Closed leelalagudu closed 2 years ago
@jmejco , @tamara-h , the PR's security checks would fail as the CI build project's config file does not yet have SupportNestedOU
parameter. Please update the CI repository with this config value, and re-trigger the security checks build project.
Fails to self-mutate between current version in master and the new version because, in the OrgMain account, on updating the CF stack env-aws-sso-extensions-for-enterprise-orgEventsProcessorStack
, envprocessTargetAccountSM
fails because Resource handler returned message: "'arn:aws:iam::accountid:role/env-processTargetAccountSMRole' is not authorized to create managed-rule. (Service: AWSStepFunctions; Status Code: 400; Error Code: AccessDeniedException; Request ID: ... guid; ... etc
It's really a pain when the self-mutation fails :(
It created drift, but I manually attached the AWS managed policy CloudWatchEventsFullAccess
to the env-processTargetAccountSMRole
to resolve this issue.
It created drift, but I manually attached the AWS managed policy
CloudWatchEventsFullAccess
to theenv-processTargetAccountSMRole
to resolve this issue.
I am not sure why the self-mutate is'nt picking this up. I was aware of this issue already, and had speicifically added https://github.com/aws-samples/aws-sso-extensions-for-enterprise/blob/8647fa894da05dd3de2d37709cc9896926ce4ff8/lib/stacks/pipelineStageStacks/org-events-processor.ts#L231 to handle this access issue.

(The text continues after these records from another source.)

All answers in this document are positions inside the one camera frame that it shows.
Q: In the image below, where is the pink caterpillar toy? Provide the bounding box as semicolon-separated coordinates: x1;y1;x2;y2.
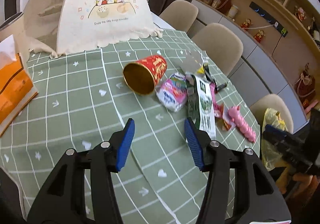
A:
228;105;257;142

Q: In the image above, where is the panda bottle figurine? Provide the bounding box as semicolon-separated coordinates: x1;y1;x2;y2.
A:
309;17;320;47

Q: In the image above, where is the fortune god figurine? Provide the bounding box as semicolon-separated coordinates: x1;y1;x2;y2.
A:
295;6;307;22

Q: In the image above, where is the pink white tissue packet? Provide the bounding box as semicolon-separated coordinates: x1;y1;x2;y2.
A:
156;72;189;112

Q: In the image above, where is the pink red gift box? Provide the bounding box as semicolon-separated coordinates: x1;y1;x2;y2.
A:
304;99;318;112

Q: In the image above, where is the black power strip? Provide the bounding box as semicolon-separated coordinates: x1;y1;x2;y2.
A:
250;1;288;37

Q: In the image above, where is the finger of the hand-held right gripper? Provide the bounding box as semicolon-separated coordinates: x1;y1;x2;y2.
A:
264;124;310;151
262;133;316;174

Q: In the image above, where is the wooden wall shelf cabinet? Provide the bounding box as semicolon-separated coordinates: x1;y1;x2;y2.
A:
192;0;320;124

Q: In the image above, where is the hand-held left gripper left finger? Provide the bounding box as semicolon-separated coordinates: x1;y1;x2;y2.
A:
26;118;135;224

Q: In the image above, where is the cream cartoon food cover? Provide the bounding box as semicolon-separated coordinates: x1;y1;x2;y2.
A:
24;0;164;60

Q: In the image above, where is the white green milk pouch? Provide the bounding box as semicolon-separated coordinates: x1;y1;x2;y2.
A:
186;72;217;141

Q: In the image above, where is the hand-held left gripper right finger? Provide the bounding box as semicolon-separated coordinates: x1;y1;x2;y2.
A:
184;117;292;224

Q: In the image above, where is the orange tissue pack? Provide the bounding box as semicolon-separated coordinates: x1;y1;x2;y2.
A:
0;35;39;137

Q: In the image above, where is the white insulated mug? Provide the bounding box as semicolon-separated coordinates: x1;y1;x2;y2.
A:
0;11;24;31

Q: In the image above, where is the green checked tablecloth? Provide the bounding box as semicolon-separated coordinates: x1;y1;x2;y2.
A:
0;27;262;224

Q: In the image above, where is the pink candy wrapper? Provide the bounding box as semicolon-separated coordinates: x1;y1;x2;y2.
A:
209;82;225;119

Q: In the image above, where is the person's right hand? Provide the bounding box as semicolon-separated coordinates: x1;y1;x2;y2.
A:
277;168;320;202

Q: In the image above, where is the black bin with yellow liner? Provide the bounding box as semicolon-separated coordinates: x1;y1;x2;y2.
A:
261;107;295;172

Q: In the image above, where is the white charging cable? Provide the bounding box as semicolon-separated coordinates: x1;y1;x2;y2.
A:
247;22;277;30

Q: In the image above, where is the black plastic wrapper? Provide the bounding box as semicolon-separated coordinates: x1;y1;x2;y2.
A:
202;62;229;92

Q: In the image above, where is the small brown bag ornament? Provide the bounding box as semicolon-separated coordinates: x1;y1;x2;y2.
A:
204;0;232;14

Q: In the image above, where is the beige dining chair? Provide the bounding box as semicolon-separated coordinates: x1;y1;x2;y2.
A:
191;23;243;75
159;0;199;33
249;94;294;134

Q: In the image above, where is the black power cable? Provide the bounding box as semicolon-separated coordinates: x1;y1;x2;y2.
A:
272;34;285;55

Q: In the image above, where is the white lidded cup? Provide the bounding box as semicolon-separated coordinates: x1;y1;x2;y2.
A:
228;5;239;19

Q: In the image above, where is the large brown bag ornament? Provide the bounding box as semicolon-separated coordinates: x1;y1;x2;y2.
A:
294;63;316;104

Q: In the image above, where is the red paper cup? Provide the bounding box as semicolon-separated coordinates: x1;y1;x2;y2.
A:
122;54;168;96

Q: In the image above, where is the red white wrapper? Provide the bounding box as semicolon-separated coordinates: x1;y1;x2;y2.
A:
221;109;237;131

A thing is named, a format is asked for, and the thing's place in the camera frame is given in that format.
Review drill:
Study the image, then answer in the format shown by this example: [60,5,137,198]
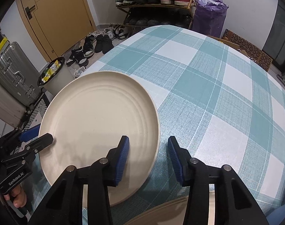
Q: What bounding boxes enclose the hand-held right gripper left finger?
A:
[28,135,130,225]

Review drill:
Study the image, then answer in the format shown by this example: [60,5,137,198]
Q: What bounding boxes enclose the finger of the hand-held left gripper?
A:
[2,125,41,146]
[2,133,54,167]

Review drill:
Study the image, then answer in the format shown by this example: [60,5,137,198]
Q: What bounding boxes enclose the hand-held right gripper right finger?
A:
[168,136,269,225]

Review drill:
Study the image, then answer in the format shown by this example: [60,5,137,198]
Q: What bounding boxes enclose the cream plate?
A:
[39,71,160,207]
[83,196,215,225]

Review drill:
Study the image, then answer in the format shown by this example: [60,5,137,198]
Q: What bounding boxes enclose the person's left hand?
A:
[4,184,27,209]

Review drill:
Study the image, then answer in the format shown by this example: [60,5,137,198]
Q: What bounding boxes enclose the black white patterned mat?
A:
[22,94,50,132]

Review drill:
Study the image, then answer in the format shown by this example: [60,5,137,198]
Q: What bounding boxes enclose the light grey case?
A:
[0,76,28,129]

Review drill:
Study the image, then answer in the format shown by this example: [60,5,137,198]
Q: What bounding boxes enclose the grey trash bin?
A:
[37,56,75,96]

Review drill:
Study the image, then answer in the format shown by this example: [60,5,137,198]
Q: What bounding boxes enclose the silver suitcase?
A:
[0,41,43,107]

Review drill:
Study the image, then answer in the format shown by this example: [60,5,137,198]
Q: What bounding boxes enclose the pile of dark shoes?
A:
[66,24,131,79]

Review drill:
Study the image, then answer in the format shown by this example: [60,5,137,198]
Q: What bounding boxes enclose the wooden door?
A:
[16,0,96,62]

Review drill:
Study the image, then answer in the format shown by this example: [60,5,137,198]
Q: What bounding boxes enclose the brown circle-patterned doormat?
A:
[221,29,273,72]

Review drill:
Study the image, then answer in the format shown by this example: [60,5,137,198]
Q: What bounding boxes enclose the purple plastic bag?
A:
[192,0,229,38]

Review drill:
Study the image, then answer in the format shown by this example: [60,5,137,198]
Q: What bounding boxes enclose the black framed glass door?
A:
[262,0,285,75]

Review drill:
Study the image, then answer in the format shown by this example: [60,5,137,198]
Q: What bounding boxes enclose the black door handle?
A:
[25,5,36,20]

@allquixotic , you are on the latest commit for main in 3.1.4 right? And, upgraded to my branch for 3.1.5? Also, in your deployment in orgmain, can you look at env-processTargetAccountSMRole
and validate if a custom policy with the permissions described in the code snippeet above has been created? I wanted to see if the policy itself is not creating?
@jmejco , can you please validate the behaviour your end and see if the self-mutate picks up the IAM poilcy as part of the change set and applies it?
OK... unless I'm missing something, this PR actually makes my problem with S3 permission sets worse. Now I'm getting must have required property 'Sid'
and must match a schema in anyOf
for every statement in every inlinePolicyDocument. These are valid permission sets that used to work even in 3.1.4.
Sid
is not a required property of an IAM policy statement, either in IAM itself, or in AWS SSO permission sets' inline policies.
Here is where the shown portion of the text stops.